[[ THE INPUT open ]]

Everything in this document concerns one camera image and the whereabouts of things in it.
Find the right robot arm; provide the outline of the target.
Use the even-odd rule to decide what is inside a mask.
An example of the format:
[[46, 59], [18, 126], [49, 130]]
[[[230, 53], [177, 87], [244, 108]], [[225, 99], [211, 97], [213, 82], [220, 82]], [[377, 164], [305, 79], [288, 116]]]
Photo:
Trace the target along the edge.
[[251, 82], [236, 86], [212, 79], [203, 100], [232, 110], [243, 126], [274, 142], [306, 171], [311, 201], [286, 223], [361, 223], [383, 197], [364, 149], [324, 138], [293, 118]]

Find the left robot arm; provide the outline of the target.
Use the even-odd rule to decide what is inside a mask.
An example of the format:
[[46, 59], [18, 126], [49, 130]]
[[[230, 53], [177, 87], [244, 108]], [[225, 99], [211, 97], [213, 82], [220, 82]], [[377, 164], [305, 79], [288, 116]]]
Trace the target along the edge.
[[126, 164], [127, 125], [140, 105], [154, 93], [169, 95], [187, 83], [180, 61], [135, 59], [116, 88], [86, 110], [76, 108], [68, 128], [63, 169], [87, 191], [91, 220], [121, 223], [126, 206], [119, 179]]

[[ THE INPUT closed ]]
[[ THE INPUT open ]]

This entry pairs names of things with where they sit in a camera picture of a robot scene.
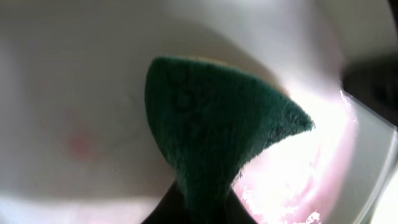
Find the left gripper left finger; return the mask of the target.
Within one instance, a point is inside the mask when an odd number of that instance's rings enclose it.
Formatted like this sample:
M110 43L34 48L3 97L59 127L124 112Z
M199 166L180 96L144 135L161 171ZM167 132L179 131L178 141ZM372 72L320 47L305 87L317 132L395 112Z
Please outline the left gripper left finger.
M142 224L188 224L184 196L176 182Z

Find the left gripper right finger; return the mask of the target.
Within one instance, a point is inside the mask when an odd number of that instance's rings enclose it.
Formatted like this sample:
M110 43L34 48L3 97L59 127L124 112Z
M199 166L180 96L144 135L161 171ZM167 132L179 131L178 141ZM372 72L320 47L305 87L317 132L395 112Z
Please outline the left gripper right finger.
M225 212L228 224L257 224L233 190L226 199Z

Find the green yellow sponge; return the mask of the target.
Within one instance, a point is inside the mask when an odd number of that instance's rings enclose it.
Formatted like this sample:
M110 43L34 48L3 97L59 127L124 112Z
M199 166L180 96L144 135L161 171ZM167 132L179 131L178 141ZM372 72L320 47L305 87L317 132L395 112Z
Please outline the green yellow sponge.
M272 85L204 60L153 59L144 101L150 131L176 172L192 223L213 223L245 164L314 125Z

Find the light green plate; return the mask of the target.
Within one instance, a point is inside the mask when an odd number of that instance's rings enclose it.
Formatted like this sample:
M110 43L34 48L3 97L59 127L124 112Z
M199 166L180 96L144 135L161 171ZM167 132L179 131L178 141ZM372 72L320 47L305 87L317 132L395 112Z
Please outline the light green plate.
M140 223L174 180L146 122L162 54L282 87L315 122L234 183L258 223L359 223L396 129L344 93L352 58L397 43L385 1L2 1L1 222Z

[[ THE INPUT closed ]]

### WHAT TO DO:
Show each line of the material that includes the string "things" by copying it.

### ANSWER SECTION:
Everything in this document concerns one camera image and the whereabouts of things in it.
This entry pairs names of things with where they sit in a camera picture of a robot scene.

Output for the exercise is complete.